Thursday, March 6, 2014

Day 288

Day 288
Wednesday, March 5, 2014
Physical:
For the most part DH had a good day.  Toward evening he started with wanting to go home,.  I got him up late morning or around noon .. not even sure ..  I had a bit of a struggle getting him dressed (ended up having to change the bed), but at least getting into the chair went a little better.  I am slowly getting the hang of how to do that.  And once he got his drink and pills, he went on to sleep for all afternoon.  I had to wake him up to eat (it was after that he was talking about going home).  He ate a little better, 2 chicken wings (they were fat wings) and some salad.  I thought he had eaten all of his salad; but later discovered most of it spilled on the floor. L  He took so long to eat I didn’t try to give him the 2nd protein drink.  Getting him settled for the night was again a hassle.  Getting him “cleaned up” .. over and over .. is So frustrating.
Once settled, he went on to sleep and slept well.
I had to wake him for a ill when the CAN got here, but he had no trouble going back to sleep.
People:
The CAN came, early morning as is now usual.  That’s all.
Emotions:
For some reason, the last few days I’ve been more weepy than I have for a long time.    I can think of lots of “excuses”, but honestly, I don’t really know why.  I spend too much of my day just pacing around the house.  I know I could be doing things, but just can’t get my mind on anything.  I know at least some of the problem is that I’ve got inflammation in my eyes again (have learned to recognize the symptoms).  And there’s the fact that this winter seems never-ending.
For awhile I was able to get a nap during the afternoon.  For some reason I haven’t been able to do that for awhile now.  I am sleeping better at night; but still having to get up way too early.  I think I’m really not a morning person.  Well, getting up and taking my time getting routine stuff done is fine.  But having my whole routine disrupted is not working out for me yet.  I know I have to adjust, but can’t seem to get there.  This moring the CAN took the pad off the bed (it was “dirty”) .. and I broke down in tears just because I had just had to wash it yesterday.  It’s not that big a deal, but I just fell apart over something that trivial.  Plus the fact that I’m tired of doing laundry!  I’ve always been really weird about laundry (stemming from more than 30 years ago when I had to – literally – walk about 15 blocks to a Laundromat with a toddler).  I hate for it to pile up.  I guess this is karma now,  I’m having no choice … sheets and towels and bed pads  pile up so fast.
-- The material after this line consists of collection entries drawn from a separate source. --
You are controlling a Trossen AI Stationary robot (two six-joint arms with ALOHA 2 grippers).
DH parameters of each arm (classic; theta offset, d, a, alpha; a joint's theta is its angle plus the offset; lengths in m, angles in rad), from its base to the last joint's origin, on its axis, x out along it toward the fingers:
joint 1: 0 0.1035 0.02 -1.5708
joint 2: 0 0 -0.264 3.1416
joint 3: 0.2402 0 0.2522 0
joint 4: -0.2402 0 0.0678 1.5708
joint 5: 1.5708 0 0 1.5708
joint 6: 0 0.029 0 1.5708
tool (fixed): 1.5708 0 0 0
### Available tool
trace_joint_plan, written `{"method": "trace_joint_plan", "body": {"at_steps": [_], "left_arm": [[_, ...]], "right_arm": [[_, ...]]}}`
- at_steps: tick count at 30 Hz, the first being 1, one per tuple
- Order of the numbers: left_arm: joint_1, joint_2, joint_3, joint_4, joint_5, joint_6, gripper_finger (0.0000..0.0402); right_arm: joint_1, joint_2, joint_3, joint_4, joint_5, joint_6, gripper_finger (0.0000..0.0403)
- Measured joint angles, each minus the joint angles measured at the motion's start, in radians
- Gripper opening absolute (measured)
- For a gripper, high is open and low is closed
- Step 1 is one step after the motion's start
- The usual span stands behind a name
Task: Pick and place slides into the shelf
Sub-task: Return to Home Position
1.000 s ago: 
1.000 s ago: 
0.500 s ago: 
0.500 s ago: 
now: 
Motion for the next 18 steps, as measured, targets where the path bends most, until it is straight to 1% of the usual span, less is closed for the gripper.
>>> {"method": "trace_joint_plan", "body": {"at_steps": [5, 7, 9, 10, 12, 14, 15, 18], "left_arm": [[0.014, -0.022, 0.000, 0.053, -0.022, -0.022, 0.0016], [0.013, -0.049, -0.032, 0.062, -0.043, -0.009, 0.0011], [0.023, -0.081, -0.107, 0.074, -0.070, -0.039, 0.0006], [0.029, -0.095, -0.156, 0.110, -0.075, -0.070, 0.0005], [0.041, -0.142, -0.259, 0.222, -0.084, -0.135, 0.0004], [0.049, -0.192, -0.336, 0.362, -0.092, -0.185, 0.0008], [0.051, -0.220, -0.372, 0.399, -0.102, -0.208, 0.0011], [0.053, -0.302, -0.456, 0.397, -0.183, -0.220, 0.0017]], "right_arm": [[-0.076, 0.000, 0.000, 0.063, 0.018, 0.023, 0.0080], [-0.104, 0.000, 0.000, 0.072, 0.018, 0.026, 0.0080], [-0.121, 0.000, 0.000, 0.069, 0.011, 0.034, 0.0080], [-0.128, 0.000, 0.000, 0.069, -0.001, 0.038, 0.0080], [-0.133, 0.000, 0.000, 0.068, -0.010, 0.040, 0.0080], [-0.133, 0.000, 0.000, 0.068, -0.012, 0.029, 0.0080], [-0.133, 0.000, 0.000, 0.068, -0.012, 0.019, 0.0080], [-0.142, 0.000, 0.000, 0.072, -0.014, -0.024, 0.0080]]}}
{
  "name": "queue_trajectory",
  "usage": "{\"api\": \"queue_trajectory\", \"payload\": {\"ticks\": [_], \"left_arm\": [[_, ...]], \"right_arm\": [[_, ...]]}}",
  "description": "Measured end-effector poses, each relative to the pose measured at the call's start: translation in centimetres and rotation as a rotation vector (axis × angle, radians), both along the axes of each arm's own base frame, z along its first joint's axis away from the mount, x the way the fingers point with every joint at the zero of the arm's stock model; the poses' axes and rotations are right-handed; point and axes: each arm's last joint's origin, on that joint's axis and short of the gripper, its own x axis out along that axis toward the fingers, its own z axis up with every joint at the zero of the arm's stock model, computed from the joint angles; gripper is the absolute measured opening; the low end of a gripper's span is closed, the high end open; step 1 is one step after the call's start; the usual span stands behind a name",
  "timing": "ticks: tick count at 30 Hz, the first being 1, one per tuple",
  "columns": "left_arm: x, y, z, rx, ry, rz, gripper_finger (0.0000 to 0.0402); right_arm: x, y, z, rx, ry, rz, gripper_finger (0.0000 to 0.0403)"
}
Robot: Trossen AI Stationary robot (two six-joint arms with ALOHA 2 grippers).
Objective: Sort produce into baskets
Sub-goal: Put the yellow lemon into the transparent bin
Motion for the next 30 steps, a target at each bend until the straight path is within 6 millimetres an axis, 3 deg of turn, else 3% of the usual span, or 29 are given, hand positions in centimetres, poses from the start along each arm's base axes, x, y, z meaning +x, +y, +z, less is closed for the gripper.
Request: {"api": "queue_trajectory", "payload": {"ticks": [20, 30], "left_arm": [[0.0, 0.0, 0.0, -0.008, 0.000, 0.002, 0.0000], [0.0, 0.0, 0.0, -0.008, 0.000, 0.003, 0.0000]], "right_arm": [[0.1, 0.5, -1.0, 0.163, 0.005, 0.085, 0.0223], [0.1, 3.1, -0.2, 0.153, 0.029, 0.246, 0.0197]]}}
Today (Thursday) is my brother’s birthday.  I have realized I don’t have his phone number, or my sister’s.  I need to update my “phone book”.  One more thing I can’t do without help .. and the only person available isn’t actually available except for a few hours a week, and there’s never enough time.  And if anything else comes up, it precludes the one afternoon.  Very frustrating.